Find the right mortgage for your needs
We compare the most competitive banks and lenders in Canada for you at no cost, so you can get the best mortgage rates available today. At the top of this page, you’ll find the best mortgage rates in Canada. They are the most recent and lowest interest rates accessible, and they are updated in real time. In a few simple steps, request a mortgage estimate to discover more about the rate you could qualify for.
You are under no obligation to engage in the procedure, and it is completely free.
Is it better to have a variable or fixed mortgage rate?
The difference between fixed and variable mortgage rates is whether the interest rate changes over time or remains constant. Fixed rates stay the same for the duration of your loan, but variable rates change with your lender’s prime rate (typically 5 years).
Fixed-rate mortgage rates:
Fixed mortgage rates are preferred by borrowers because they are more predictable. In reality, 5-year fixed mortgage rates will account for around 46% of all new mortgages in 2020. A fixed-rate mortgage shields you from interest rate fluctuations by assuring that your monthly payments remain stable throughout the length of your loan, regardless of market fluctuations. A fixed rate mortgage is the ideal option for you if you have a low risk appetite. You won’t have to be concerned about interest rates because you’ll know your monthly payments up front.
Fluctuating mortgage rates:
Fixed mortgage rates are often more expensive than variable mortgage rates. However, they may vary during the term of your loan.

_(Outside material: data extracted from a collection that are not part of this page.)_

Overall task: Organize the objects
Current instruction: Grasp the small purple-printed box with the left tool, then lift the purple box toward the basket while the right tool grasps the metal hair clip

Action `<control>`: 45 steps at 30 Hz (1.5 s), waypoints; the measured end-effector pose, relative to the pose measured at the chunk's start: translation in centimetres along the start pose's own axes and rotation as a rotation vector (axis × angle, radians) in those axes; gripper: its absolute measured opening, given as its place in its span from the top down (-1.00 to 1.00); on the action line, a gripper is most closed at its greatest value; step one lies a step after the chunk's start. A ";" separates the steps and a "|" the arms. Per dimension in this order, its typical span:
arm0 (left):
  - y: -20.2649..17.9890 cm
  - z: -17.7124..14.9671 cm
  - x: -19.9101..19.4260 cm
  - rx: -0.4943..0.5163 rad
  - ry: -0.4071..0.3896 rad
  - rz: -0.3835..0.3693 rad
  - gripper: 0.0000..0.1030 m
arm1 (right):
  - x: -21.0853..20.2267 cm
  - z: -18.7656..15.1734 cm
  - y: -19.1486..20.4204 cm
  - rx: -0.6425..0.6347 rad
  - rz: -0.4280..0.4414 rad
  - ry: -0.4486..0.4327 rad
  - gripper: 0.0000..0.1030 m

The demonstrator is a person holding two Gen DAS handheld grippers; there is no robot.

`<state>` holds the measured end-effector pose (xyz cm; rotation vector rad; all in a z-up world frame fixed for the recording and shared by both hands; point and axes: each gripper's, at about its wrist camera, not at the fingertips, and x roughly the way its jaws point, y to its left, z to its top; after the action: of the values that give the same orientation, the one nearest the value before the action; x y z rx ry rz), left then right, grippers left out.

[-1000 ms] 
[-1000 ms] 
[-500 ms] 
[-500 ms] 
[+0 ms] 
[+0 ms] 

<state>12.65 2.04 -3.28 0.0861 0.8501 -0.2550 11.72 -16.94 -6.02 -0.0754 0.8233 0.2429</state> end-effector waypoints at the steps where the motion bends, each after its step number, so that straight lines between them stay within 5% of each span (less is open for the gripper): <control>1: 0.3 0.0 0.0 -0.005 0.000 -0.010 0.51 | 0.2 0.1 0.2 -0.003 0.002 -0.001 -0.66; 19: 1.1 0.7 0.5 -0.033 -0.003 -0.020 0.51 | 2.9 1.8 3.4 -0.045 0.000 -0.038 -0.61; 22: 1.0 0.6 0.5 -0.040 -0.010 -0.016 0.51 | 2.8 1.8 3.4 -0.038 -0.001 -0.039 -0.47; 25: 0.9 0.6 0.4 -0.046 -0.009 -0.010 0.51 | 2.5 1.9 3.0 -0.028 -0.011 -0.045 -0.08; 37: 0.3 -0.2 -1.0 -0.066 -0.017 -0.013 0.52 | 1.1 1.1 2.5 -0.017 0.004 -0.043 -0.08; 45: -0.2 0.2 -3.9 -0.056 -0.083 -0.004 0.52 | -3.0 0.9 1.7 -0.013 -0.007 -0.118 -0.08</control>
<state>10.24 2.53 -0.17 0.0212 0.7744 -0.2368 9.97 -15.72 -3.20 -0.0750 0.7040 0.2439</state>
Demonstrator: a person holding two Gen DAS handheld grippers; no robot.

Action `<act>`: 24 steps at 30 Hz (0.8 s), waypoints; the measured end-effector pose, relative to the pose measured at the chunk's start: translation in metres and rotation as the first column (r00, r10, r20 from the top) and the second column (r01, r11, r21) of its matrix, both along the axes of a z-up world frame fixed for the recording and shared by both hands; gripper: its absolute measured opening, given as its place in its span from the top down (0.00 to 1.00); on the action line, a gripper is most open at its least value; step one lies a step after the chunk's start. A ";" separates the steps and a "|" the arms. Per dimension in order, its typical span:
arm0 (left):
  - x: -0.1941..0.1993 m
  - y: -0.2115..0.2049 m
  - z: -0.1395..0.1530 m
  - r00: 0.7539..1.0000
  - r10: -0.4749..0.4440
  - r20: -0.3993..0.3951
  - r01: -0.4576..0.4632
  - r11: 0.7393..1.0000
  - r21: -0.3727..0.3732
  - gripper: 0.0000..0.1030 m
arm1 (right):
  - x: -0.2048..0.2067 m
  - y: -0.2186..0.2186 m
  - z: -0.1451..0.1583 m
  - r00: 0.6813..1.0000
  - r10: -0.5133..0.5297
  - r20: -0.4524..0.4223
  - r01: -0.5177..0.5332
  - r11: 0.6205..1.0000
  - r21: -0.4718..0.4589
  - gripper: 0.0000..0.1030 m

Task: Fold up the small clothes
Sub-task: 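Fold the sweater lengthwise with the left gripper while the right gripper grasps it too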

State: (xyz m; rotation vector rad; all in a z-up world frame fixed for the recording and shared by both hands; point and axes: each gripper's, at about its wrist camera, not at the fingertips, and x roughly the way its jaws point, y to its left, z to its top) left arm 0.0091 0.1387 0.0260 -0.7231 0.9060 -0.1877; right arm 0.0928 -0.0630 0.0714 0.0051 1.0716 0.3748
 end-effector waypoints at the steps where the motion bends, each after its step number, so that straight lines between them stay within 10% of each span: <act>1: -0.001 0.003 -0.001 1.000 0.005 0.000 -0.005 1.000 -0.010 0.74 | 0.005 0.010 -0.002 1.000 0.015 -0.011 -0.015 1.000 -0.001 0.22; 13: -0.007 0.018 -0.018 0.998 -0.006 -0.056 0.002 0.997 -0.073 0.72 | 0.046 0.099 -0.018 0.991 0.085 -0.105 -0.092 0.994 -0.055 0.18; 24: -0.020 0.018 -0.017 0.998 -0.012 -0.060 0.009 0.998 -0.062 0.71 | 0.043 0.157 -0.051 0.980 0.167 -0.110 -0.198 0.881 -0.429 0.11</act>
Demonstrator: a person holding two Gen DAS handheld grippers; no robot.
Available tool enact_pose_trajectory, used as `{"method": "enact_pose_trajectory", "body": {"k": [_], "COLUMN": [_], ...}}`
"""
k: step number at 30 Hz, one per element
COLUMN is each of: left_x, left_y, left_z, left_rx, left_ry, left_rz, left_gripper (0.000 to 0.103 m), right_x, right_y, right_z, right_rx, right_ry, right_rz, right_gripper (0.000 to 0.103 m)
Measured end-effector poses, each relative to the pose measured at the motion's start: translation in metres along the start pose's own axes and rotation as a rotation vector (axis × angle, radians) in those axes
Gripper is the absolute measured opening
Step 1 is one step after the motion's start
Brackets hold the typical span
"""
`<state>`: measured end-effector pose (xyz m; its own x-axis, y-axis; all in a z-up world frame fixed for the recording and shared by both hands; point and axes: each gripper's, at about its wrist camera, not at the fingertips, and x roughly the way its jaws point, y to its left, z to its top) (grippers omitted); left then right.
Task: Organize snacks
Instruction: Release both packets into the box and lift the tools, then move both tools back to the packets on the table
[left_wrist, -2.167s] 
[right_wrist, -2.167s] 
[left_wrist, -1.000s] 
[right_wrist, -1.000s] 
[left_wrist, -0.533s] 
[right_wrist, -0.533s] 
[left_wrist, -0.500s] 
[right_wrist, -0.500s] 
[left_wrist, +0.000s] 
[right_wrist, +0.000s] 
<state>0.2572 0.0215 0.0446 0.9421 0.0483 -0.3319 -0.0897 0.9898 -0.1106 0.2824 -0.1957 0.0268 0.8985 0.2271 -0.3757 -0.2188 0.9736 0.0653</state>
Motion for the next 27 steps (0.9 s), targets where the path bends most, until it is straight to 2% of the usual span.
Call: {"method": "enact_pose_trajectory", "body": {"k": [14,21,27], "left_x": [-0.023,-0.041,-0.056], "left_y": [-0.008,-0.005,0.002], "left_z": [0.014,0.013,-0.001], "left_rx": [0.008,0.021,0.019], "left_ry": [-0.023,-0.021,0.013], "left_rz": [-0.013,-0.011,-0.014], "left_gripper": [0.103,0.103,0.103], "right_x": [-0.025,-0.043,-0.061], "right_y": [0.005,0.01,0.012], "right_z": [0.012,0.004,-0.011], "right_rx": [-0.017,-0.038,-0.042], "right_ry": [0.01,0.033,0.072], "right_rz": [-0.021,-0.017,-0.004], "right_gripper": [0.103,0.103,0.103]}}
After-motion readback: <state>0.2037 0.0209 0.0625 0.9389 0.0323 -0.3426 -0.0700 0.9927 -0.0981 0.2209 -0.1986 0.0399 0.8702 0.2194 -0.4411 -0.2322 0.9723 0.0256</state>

The amount you pay on a variable mortgage is affected by market changes (through the prime rate), which impacts the amount you pay. As a result, the amount of your payment may vary overtime. As fixed rates rise in 2022, variable rates have become more tempting, causing more potential buyers to choose for 5-year variable rate mortgages.
Variable rates are usually less expensive than fixed rates, but they are more volatile and might be considered riskier. Variable mortgage rates, on the other hand, offer a few key benefits to consider:
You can alter your variable rate to a fixed rate at any time as long as you stay with your original mortgage provider.
It is significantly less expensive to get rid of a variable rate mortgage than it is to get rid of a fixed rate mortgage. Our mortgage penalty calculator can assist you in determining the cost of paying down your mortgage.
According to a key study published in 2001 by York University professor Moshe Milevsky, over 90% of Canadian borrowers who had a variable rate mortgage throughout the length of their loan paid less interest than those who had a fixed rate.